▸ YOUR TASK:
Using the entries below, write out the line with "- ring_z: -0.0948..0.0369", the line with "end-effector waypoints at", and every line in between, exactly as each is written.

-------- RECORD EXCERPTS

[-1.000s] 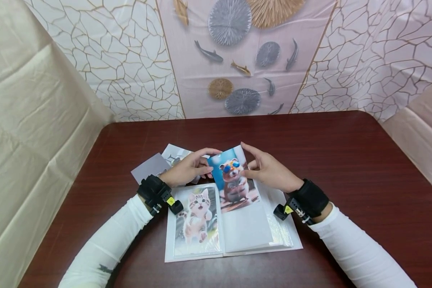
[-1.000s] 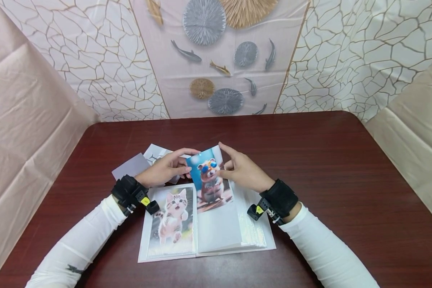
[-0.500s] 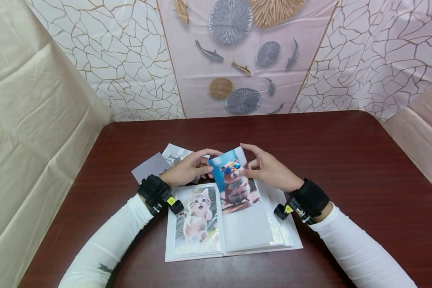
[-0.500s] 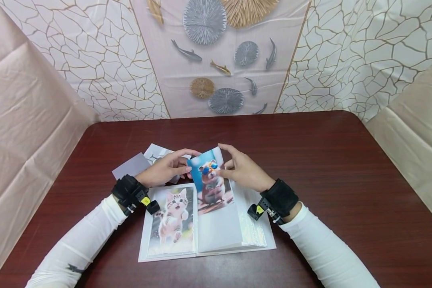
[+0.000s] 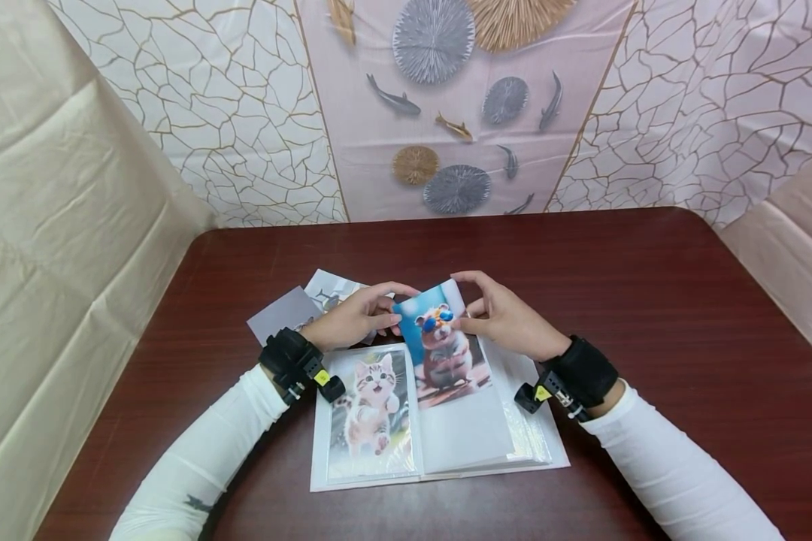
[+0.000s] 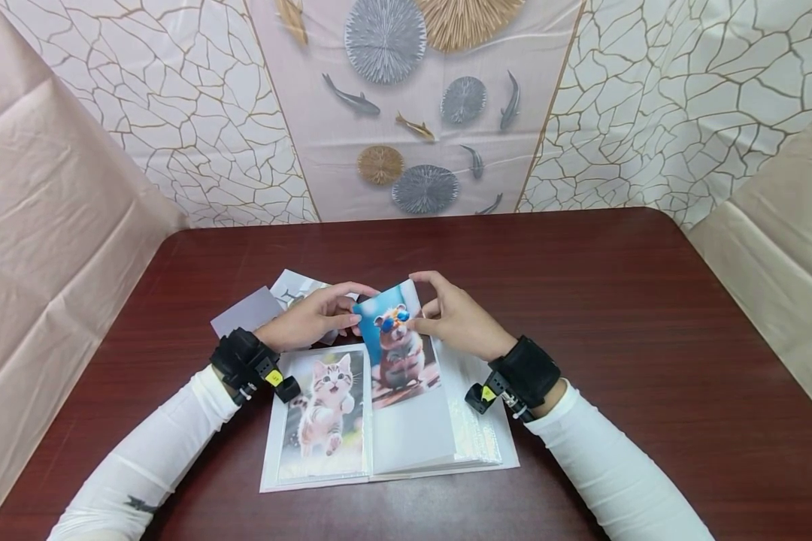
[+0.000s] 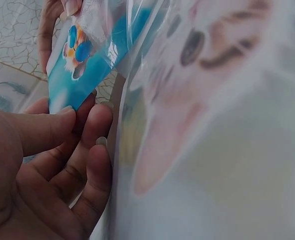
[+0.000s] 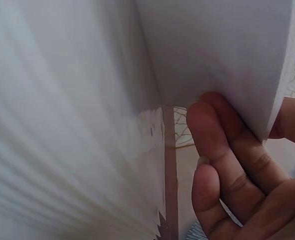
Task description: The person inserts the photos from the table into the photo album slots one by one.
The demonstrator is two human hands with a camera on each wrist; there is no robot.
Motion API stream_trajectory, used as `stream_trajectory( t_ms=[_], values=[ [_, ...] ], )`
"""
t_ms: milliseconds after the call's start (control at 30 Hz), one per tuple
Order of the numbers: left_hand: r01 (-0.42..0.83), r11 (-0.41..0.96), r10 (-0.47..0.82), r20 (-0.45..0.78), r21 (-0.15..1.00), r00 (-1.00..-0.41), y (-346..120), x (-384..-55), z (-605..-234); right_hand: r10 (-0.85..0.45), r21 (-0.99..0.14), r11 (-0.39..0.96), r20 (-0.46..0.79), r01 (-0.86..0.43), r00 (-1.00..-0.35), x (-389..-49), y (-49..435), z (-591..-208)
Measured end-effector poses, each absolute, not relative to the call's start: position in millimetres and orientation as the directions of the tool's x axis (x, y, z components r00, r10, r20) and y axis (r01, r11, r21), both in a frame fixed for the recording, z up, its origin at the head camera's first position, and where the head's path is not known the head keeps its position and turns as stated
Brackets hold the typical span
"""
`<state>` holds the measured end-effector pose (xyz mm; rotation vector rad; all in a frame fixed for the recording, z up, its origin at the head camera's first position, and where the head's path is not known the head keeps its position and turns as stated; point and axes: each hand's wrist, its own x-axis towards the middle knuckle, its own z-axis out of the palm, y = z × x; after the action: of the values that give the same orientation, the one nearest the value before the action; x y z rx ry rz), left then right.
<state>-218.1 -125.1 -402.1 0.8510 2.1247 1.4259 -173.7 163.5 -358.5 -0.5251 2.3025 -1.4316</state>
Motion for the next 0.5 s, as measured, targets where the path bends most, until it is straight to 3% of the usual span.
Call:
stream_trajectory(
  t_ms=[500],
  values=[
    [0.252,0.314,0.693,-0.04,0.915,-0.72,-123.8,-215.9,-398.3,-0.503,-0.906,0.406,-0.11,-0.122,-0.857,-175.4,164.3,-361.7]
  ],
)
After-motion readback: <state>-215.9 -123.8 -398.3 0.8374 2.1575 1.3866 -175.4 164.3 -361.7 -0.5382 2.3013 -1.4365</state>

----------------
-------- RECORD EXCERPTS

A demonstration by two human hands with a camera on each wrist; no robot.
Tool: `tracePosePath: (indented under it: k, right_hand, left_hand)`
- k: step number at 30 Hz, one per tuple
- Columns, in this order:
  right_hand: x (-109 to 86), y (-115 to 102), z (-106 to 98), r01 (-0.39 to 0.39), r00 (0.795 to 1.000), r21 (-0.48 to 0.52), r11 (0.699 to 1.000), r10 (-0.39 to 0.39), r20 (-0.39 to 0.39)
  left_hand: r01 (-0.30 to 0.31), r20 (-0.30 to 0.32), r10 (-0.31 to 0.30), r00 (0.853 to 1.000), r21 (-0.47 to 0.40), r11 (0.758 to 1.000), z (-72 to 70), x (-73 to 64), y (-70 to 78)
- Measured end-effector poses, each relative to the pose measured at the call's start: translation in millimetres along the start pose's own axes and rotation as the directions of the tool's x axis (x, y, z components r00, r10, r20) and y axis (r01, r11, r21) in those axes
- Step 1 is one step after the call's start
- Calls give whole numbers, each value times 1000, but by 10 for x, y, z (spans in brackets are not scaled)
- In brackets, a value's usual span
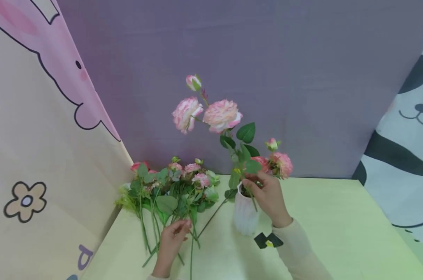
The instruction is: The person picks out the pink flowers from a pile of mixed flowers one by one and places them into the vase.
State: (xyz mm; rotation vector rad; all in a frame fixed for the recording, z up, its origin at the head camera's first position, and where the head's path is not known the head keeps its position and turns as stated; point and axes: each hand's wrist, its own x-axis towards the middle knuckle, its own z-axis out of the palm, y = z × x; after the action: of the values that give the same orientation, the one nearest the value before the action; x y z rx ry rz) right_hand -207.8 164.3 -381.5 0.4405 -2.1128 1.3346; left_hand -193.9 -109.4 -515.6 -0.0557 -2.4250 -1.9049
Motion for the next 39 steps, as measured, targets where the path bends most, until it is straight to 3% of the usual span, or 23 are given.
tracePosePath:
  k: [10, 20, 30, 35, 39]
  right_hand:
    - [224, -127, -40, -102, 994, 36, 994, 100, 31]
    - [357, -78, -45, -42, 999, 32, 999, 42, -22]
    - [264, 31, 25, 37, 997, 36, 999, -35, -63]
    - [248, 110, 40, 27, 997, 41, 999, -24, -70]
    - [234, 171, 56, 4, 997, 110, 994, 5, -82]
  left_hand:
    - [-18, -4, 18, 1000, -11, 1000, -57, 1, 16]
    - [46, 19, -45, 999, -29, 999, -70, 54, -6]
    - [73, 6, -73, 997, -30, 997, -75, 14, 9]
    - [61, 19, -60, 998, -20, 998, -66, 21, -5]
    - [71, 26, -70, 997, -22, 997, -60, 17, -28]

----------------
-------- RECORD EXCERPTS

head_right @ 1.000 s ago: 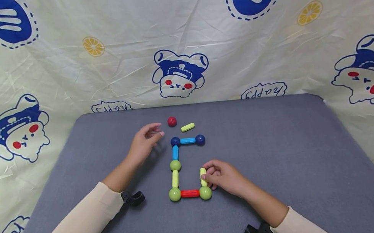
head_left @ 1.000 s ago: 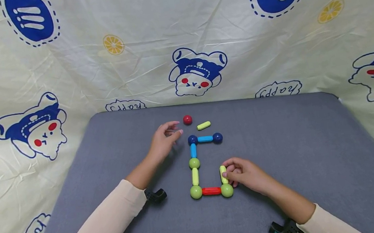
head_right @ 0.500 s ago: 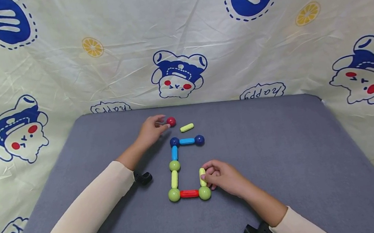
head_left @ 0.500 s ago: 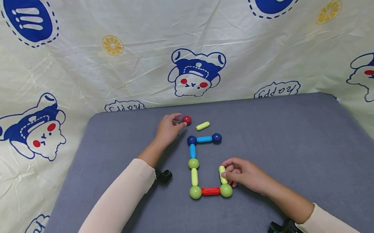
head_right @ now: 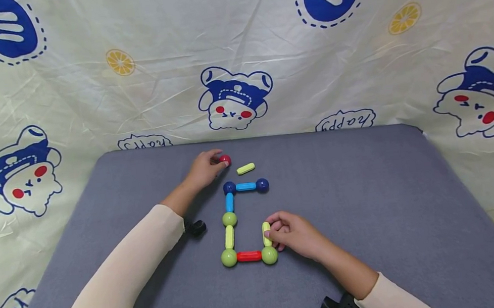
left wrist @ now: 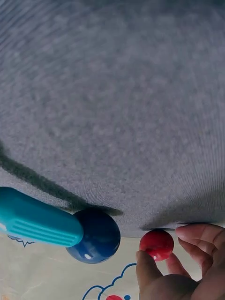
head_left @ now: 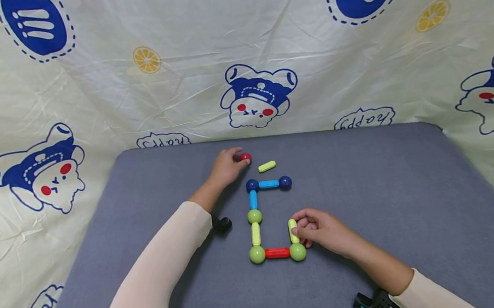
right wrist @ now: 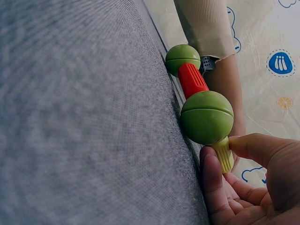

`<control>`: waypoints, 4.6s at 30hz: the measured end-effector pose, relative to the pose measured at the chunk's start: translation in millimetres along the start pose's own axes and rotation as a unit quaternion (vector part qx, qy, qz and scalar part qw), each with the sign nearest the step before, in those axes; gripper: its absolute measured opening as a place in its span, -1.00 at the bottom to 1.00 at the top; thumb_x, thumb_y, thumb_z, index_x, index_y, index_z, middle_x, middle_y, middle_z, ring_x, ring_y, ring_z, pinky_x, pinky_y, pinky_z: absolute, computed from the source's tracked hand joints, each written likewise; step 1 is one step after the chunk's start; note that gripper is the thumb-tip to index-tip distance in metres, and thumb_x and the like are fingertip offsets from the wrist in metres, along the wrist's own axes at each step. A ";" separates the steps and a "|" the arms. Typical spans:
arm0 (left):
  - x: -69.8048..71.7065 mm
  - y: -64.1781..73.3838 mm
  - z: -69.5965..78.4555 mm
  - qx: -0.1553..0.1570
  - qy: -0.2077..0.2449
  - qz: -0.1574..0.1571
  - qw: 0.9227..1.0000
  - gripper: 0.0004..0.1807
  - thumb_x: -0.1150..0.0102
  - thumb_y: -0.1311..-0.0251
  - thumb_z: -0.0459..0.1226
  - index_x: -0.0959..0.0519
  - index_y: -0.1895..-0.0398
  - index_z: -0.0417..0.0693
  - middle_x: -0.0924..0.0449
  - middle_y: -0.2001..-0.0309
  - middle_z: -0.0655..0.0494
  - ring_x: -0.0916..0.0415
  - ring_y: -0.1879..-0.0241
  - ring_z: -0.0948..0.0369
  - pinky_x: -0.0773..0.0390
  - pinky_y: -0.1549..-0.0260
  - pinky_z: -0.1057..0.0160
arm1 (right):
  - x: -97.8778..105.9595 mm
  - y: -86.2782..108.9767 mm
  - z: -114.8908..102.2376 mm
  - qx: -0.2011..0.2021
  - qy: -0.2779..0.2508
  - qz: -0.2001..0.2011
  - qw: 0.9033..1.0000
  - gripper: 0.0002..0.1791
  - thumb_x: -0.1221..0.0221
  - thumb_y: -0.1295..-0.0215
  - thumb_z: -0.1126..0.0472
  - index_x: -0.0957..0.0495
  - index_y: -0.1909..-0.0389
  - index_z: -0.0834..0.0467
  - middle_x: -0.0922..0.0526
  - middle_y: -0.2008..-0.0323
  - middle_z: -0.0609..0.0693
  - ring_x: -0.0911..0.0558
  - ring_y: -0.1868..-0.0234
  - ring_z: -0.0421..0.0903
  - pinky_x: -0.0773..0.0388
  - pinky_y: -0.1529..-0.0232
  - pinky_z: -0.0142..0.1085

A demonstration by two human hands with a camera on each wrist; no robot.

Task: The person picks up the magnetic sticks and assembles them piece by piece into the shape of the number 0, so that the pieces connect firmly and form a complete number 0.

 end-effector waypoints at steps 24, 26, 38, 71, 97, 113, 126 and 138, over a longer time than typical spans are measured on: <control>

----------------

▸ FINAL ANSWER:
  - ring_z: -0.0948..0.0369
  - pinky_x: -0.0773..0.0390
  - pinky_y: -0.1549..-0.0260
  - pinky_z: -0.1057..0.0160
arm1 (right):
  - x: -97.8778..105.9595 mm
  - y: -86.2782..108.9767 mm
  - z: -114.8908..102.2376 mm
  - qx: -0.2011..0.2021
  - qy: -0.2779..0.2508
  - qz: -0.2001..0.2011
  - qw: 0.9033..1.0000
  - gripper: 0.0002..0.1791
  - thumb_x: -0.1221..0.0221
  - thumb_y: -0.1295..-0.0215
  - thumb_z: -0.1126..0.0472
  - index_x: -0.0957..0.0495
  - index_y: -0.1909..-0.0389
  - index_z: -0.0834..0.0467
  - middle_x: -0.0922..0.0526
  - middle_y: -0.2008..-0.0323
  - middle_z: -0.0609..0.0693
  - ring_x: -0.0911..0.0558
  - ring_y: -0.1868..-0.0234
  - ring_z: -0.0421..0.0903
  - pinky_x: -0.0773..0.0388
  - pinky_y: -0.1529..-0.0232
  - pinky_z: -0.0142..0.1085

A demonstration by two human hands with a camera on each wrist; no robot.

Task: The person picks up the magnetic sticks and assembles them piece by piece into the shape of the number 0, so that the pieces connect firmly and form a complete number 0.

 end-effector waypoints at steps 24, 26, 38, 71, 97, 113, 126 and 138, over a longer time than typical spans are measured on: <control>

What was asked for in the exercise is now done.